3rd leg for offtrail and off balance situations. Has prevented many falls over the years.

Helps with keeping trail rhythm. Gives my hands something to do and to switch off occasionally.

Hiking without it would feel very wrong.

#197650 - 03/10/10 01:25 PM Re: Walking stick? staff? Hiking poles? [Re: unimogbert]
hikermor Offline
Geezer in Chief

Registered: 08/26/06
Posts: 6785
Loc: southern Cal
I have several, everything from collapsible aluminum trekking poles to modified shovel handles to my favorite, a natural cane I happened to find. Very useful in snake country and in fording streams, as well as pitching shelters and tarps. When we carried our child in a baby carrier on hikes, the person carrying the carrier always used a stick.

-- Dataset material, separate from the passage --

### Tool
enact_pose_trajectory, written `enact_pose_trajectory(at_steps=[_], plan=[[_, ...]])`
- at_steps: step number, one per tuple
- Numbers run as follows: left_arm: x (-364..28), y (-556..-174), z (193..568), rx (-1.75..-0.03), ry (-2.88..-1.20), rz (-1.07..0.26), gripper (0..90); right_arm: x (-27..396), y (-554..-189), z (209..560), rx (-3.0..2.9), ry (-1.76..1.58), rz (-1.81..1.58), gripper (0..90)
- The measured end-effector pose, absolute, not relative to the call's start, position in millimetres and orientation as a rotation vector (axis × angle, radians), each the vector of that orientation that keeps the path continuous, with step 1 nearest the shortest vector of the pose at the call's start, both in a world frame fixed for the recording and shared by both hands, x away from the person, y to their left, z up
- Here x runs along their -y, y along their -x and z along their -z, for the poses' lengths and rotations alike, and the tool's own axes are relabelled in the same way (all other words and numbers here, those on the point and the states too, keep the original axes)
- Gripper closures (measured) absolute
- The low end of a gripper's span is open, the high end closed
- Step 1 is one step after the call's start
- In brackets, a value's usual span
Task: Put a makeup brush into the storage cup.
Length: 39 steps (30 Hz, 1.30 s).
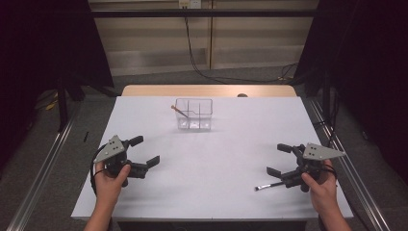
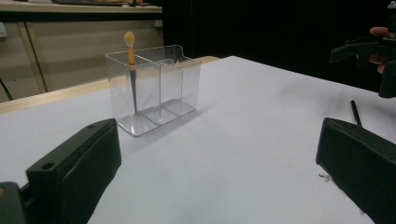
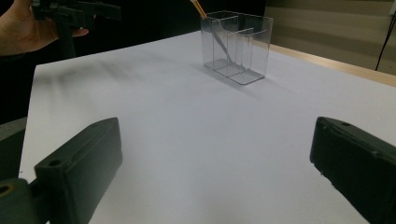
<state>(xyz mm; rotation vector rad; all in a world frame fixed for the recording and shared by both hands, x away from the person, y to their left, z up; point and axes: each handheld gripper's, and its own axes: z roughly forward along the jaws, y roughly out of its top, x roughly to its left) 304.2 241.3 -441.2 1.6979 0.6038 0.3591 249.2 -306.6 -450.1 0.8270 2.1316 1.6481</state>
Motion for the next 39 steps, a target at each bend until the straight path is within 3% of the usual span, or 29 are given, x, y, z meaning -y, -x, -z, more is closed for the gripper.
enact_pose_trajectory(at_steps=[39], plan=[[-270.7,-278.1,450.5,-0.635,-1.701,-0.374,0.0,304.6,-257.2,450.2,-2.122,-0.833,-1.658,1.9]])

Using a hiking staff definitely improves stability.
Geezer in Chief

#197656 - 03/10/10 02:21 PM Re: Walking stick? staff? Hiking poles? [Re: TeacherRO]
DesertFox Offline

Registered: 01/04/07
Posts: 339
Loc: New York, NY
Now that my knees remind me that I'm getting old, I have started using the aluminum hiking poles. They really do help with the knees, and with stability in rough country.

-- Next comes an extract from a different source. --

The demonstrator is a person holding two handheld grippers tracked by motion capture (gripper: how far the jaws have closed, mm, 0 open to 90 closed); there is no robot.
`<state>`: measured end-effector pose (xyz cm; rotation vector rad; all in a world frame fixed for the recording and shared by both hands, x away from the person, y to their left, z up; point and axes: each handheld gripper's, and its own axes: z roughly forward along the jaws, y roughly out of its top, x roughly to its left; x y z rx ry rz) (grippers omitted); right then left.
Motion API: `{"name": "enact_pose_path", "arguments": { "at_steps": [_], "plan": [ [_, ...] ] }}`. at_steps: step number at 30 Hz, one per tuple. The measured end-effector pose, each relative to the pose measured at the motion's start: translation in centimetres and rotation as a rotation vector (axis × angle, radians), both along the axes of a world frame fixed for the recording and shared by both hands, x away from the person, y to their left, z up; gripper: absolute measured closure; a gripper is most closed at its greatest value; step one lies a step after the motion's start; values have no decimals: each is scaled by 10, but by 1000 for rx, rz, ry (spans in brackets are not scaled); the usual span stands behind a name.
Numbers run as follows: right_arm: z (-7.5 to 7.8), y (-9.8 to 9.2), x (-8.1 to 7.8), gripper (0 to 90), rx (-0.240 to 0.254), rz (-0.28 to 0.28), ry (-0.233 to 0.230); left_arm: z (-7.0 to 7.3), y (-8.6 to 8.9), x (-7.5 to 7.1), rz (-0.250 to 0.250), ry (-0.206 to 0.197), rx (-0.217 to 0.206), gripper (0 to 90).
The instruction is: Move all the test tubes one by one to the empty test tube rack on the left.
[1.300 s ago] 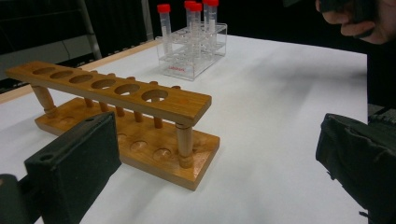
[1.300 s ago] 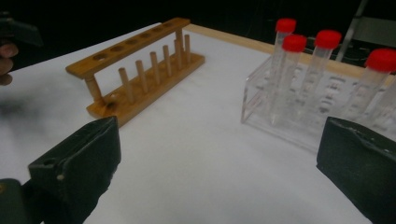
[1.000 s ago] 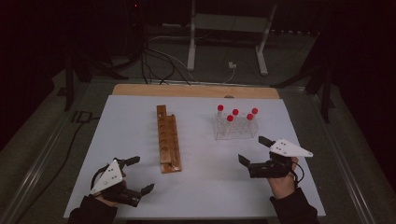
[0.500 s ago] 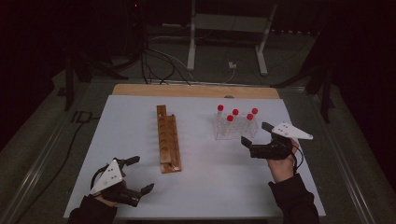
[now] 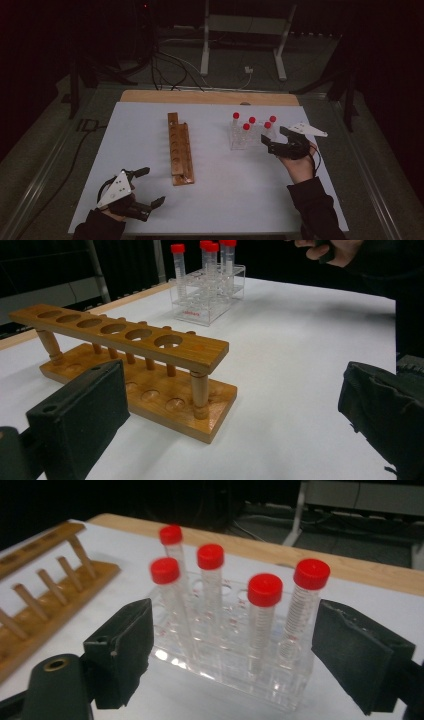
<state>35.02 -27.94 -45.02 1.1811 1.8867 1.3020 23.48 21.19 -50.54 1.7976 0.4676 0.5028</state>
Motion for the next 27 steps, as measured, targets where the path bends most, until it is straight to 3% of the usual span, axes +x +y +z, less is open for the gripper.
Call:
{"name": "enact_pose_path", "arguments": {
  "at_steps": [7, 12, 20, 27],
  "plan": [
    [-6, 2, 12, 286, -51, -19, 46, -1, 0, 0, -1, 3, 2, 5],
    [-12, 5, 23, 391, -98, -36, 108, -1, 0, 0, -1, 4, 2, 4],
    [-14, 6, 35, 539, -98, -46, 129, -2, -1, 1, 7, 2, 17, 5],
    [-17, 7, 42, 603, -102, -55, 142, -1, 0, 1, 6, 4, 12, 4]
  ]
}}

#197658 - 03/10/10 02:48 PM Re: Walking stick? staff? Hiking poles? [Re: DesertFox]
benjammin Offline
Carpal Tunnel

Registered: 02/06/04
Posts: 4020
Loc: Anchorage AK
I prefer to cut a 6 foot staff from a decent cedar sapling. There are a number of cedar groves up where I play in the big woods, and I thin them out once in a while for this purpose. Cedar is light, durable, and has a lot of longitudinal strength. I like the butt about 2" diameter; it fits my hand. I name every staff I make, no two are the same. I carve their name in the mid section and I sand, stain and varnish them in a natural look. My staffs last me about a decade, and I only make them for me and my immediate family. I have leather thonged the top of a couple for a better grip, but usually I just go with natural. As with my knives, all my staffs are blooded.

The last three I made were named "AEI", "VAEINE", and "MAEIR". I don't know if I will make any more in that series or if I will start a new series of names.
The ultimate result of shielding men from the effects of folly is to fill the world with fools.
-- Herbert Spencer, English Philosopher (1820-1903)

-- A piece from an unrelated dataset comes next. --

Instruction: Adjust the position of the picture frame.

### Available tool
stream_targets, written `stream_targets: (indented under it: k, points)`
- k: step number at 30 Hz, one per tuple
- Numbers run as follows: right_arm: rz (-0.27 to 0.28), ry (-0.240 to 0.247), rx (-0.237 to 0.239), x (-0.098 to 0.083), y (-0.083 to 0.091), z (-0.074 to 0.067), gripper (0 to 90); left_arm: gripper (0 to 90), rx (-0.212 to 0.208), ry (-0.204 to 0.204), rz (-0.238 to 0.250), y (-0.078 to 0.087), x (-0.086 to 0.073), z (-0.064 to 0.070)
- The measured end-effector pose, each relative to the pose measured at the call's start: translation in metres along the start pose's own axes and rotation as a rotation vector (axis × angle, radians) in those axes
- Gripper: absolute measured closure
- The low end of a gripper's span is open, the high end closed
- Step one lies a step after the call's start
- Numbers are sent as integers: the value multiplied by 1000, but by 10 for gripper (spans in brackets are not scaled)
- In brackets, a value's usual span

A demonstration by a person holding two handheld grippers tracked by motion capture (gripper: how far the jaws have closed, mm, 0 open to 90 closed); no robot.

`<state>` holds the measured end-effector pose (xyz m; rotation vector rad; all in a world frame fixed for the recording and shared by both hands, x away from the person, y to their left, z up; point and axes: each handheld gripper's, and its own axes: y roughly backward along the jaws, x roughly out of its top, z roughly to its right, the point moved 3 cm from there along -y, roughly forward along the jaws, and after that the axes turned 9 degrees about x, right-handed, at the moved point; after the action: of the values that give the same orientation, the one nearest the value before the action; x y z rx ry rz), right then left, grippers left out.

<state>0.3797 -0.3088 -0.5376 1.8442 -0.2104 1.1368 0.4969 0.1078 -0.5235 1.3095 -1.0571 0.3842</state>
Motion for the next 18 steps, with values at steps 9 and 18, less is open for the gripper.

#197659 - 03/10/10 03:06 PM Re: Walking stick? staff? Hiking poles? [Re: Byrd_Huntr]
scafool Offline

Registered: 12/18/08
Posts: 1534
Loc: Muskoka
Yup, several.
What I take, or even if I take one, depends on where I am going and what I am packing.
Sometimes I prefer my hands free.

Some have mentioned using a found stick.
Those have the great advantage of being easily replaced when you are done with them.
(but I am not sure if you can just release naturally grown walking sticks back into he wild without a permit)
May set off to explore without any sense of direction or how to return.

#197665 - 03/10/10 04:10 PM Re: Walking stick? staff? Hiking poles? [Re: scafool]
Jeff_M Offline

Registered: 07/18/07
Posts: 665
Loc: Northwest Florida
Dual collapsible "trekking" poles. Too many miles, too many falls. They do help with sketchy terrain, save some strain on the knees, and come in handy for various other uses. A custom hiking staff can be a thing of beauty, but is hard to stow when not in use on the trail.

#197670 - 03/10/10 04:57 PM Re: Walking stick? staff? Hiking poles? [Re: Jeff_M]
Dagny Offline

Registered: 11/25/08
Posts: 1916
Loc: Washington, DC
Never leave home with trekking poles -- keep a pair in the car all the time.

For easier hikes I carry just one. Two for steep, rocky terrain.

Priceless when you have a bum knee and ankle. Great for clearing spider webs.

For several years I've relied on these REI super lightweight poles for women. The pair weigh 14.7 ounces and telescope down very small so they be stored in my pack or strapped to the outside.


And my snowshoe poles with snow baskets more than paid for themselves during and after the three major snowstorms we experienced this winter. For two weeks I did not walk anywhere without one of the snowshoe poles to keep from slipping on snow mounds that blocked many street corners. I lent the other pole to a friend who is now shopping for her own.